To the same hot oil add the aubergine slices. Deep-fry the slices till they turn dark brown in colour. It is best to fry the aubergine slices in batches to ensure that they don’t get burnt. Once the aubergine slices are properly fried, remove them from the oil and keep aside. Turn the flame off.
In another pan, take two tablespoons of Mustard Oil from the earlier pan. Heat the oil on a Low flame. When the oil becomes hot, add the remaining teaspoon of cumin seeds and the fenugreek seeds. Sauté till the seeds begin to splutter.
Next, add the red chillies and continue to sauté for another 30 seconds or so.
Now add the grated garlic and ginger, and continue to sauté for another two minutes.
Next, add the onion pieces and sauté till the onion turns brown in colour.
Add the tomato pieces along with the spinach leaves.

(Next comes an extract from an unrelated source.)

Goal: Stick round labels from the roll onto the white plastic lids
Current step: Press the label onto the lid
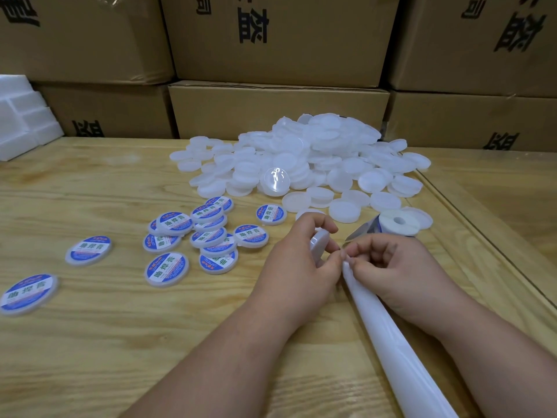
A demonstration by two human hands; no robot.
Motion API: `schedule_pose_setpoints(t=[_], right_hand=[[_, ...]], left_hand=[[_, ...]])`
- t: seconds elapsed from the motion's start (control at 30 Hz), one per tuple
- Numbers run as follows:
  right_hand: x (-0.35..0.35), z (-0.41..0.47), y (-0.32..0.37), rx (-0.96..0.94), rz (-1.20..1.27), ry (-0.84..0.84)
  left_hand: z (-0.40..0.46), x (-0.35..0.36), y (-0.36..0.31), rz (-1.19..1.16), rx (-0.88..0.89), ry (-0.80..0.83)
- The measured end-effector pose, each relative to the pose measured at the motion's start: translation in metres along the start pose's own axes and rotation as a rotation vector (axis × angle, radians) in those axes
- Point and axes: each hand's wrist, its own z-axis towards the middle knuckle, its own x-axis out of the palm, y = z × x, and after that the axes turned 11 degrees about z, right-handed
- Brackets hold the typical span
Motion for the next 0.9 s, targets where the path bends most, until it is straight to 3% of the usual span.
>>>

Continue to sauté for another couple of minutes.
Now add the red chilli powder and a pinch of asafoetida. Continue to stir and sauté.
Add the fried Badi. Stir to mix the contents of the pan well.
Next, add the fried aubergine slices along with the garam masala, dry mango powder and salt to taste. Stir to mix all the ingredients and cook till the aubergine is well-cooked and turns soft. Once the aubergine slices are done, turn the flame off.
Your traditional Bhojpuri Baingan Badi Sabzi is now ready. Serve it hot. As mentioned earlier, this dish is usually relished with rice or chapatti.